**TASK ITEM:**
To answer, print the line containing "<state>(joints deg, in" and each line after it in the listing below, exactly as they stand.
**********
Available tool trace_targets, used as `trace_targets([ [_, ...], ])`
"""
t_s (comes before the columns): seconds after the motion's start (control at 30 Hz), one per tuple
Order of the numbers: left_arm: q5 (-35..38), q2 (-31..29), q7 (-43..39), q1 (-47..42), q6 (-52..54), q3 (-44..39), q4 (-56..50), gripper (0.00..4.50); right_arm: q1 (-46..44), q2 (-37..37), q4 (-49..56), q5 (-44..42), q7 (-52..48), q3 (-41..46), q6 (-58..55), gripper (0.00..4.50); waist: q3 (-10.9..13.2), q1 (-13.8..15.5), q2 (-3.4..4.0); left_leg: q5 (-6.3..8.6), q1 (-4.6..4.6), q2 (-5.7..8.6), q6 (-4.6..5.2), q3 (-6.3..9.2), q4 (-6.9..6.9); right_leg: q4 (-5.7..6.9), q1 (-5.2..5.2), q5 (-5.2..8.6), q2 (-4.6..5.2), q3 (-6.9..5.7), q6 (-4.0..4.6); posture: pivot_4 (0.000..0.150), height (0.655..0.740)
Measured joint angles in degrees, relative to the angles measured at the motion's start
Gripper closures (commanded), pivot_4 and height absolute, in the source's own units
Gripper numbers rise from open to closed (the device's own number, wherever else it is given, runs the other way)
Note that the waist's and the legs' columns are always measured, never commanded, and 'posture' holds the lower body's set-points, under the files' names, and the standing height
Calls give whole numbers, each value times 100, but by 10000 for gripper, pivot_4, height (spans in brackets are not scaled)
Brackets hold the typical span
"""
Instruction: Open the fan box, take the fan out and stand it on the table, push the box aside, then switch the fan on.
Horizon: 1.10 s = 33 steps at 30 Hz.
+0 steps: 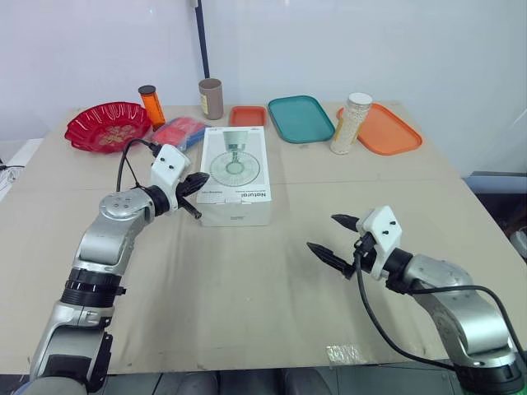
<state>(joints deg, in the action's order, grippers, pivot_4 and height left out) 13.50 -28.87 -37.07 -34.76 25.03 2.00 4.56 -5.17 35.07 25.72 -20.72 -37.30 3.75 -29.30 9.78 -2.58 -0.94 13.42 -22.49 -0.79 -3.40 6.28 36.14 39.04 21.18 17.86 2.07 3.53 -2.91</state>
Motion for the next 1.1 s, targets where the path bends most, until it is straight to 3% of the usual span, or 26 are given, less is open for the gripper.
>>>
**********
**ANSWER TO THE PROBLEM:**
<state>(joints deg, in the action's order, grippers, pivot_4 and height left out) 13.50 -28.87 -37.07 -34.76 25.03 2.00 4.56 -5.17 35.07 25.72 -20.72 -37.30 3.75 -29.30 9.78 -2.58 -0.94 13.42 -22.49 -0.79 -3.40 6.28 36.14 39.04 21.18 17.86 2.07 3.53 -2.91</state>
Motion for the next 1.1 s, targets where the path bends most, until it is straight to 3% of the usual span, or 26 are given, less is open for the gripper.
>>>

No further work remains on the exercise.